What the task requires. Among the entries, find the lines with the string "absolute" and report them.

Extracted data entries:

▬▬▬▬▬▬▬▬▬▬

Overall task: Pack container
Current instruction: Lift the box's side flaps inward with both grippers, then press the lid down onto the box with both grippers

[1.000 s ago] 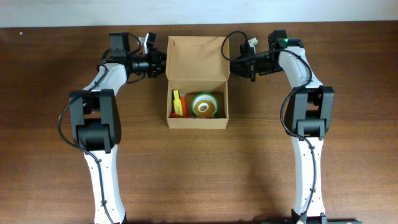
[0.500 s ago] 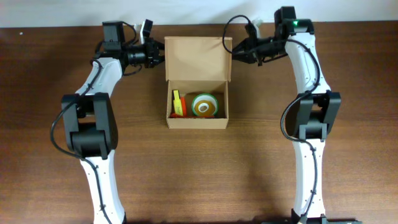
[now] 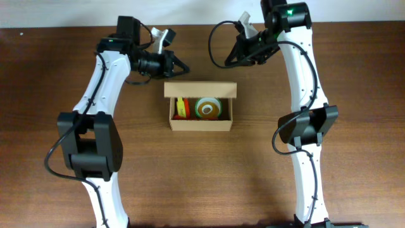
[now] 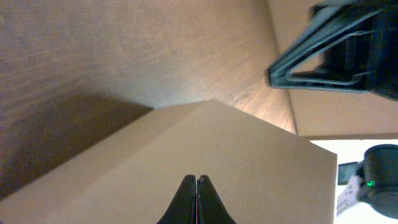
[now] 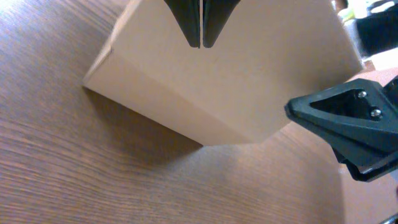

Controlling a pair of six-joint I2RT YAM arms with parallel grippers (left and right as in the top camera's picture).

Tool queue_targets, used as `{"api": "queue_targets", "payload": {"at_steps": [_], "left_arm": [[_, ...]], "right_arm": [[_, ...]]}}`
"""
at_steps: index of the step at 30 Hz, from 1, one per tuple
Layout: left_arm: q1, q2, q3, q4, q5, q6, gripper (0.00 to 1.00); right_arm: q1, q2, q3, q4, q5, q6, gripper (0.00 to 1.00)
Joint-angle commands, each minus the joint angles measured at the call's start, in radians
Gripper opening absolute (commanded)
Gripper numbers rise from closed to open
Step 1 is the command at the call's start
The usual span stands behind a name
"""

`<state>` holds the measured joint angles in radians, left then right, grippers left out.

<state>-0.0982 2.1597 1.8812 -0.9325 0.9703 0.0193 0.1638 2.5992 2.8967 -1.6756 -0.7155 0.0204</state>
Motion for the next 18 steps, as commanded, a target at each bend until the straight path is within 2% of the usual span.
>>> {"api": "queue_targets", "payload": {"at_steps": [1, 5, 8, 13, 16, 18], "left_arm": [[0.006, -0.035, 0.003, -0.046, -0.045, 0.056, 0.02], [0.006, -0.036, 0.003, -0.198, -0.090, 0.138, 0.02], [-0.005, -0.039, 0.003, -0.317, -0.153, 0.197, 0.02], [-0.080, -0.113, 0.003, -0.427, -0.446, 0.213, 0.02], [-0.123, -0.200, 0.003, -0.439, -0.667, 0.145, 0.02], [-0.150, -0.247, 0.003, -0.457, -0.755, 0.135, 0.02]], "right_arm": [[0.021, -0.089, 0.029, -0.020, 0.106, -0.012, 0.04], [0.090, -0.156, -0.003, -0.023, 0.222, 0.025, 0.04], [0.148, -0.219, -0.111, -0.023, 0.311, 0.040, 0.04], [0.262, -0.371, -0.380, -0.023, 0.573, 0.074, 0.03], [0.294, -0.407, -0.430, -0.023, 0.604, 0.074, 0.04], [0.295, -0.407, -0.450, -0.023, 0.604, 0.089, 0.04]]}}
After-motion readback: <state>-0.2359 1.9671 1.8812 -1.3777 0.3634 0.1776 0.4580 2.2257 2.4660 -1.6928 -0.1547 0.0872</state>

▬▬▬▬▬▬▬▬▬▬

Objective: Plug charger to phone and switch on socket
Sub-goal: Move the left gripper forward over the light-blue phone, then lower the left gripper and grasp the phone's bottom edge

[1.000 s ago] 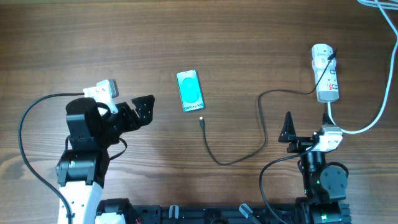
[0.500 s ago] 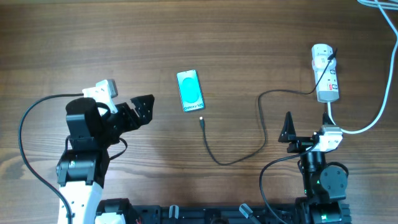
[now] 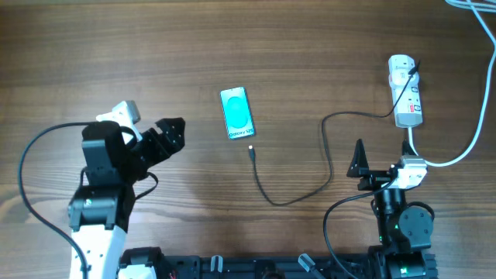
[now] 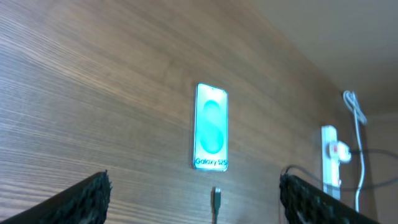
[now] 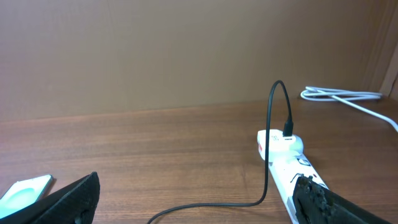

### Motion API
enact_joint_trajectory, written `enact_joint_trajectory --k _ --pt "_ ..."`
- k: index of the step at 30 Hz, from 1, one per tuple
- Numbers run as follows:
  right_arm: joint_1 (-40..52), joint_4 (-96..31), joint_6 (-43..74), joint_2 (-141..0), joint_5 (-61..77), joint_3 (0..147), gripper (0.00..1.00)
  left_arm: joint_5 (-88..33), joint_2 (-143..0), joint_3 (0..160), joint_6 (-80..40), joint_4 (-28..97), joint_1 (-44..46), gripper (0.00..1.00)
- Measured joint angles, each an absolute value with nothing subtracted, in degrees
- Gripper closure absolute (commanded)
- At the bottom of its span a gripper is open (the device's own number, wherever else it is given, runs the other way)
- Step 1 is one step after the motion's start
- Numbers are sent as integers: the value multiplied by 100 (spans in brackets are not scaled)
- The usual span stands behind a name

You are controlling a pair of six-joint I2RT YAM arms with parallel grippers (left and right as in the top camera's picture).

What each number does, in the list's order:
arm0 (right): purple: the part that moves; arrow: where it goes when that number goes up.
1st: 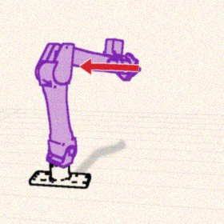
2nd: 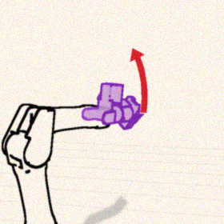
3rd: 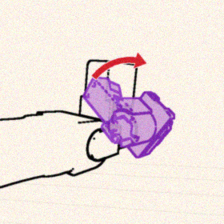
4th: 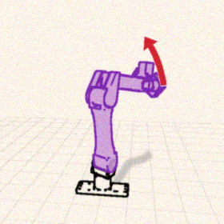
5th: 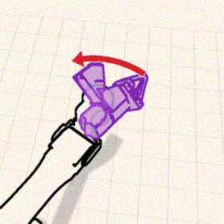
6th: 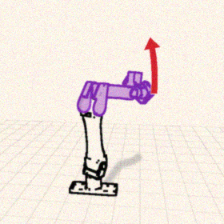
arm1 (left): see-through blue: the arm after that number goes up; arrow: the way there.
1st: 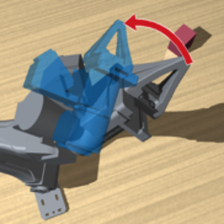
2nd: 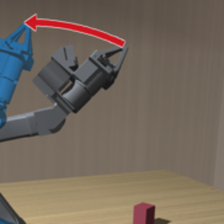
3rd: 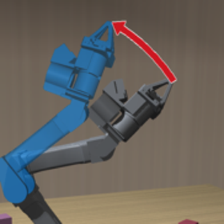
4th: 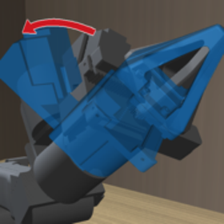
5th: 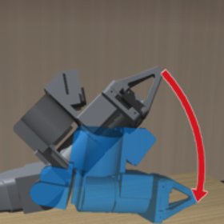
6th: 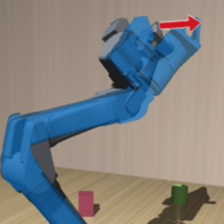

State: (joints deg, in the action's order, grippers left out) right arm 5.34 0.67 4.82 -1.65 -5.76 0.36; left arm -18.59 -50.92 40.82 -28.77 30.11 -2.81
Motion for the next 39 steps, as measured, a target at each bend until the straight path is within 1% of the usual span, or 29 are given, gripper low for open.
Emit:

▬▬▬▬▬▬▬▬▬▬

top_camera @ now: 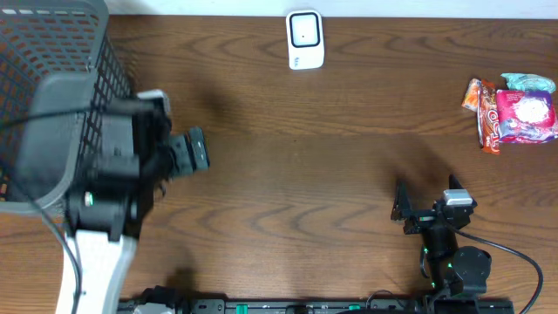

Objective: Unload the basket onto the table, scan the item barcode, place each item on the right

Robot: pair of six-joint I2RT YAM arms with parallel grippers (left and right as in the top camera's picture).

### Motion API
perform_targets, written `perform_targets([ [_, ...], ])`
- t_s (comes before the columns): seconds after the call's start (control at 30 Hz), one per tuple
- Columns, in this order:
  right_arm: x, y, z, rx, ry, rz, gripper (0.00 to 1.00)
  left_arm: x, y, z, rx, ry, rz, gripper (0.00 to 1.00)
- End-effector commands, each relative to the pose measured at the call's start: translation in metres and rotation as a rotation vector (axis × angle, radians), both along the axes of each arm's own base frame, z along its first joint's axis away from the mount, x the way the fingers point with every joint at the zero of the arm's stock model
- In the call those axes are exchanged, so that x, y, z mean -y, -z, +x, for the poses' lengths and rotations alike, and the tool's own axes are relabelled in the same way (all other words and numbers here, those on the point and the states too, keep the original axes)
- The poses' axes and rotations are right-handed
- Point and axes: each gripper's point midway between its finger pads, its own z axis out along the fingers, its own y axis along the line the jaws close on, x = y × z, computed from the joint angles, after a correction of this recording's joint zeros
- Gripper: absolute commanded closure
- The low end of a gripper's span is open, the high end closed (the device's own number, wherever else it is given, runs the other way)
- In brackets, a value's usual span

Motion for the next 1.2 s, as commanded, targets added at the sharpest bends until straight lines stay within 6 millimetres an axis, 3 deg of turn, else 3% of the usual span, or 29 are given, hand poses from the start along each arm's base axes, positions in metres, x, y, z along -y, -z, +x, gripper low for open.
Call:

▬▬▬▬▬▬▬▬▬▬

Response area.
Gripper opening absolute (commanded)
- Measured joint angles, each an absolute value with nothing subtracted, in degrees
- Gripper closure absolute (commanded)
- Gripper: absolute commanded closure

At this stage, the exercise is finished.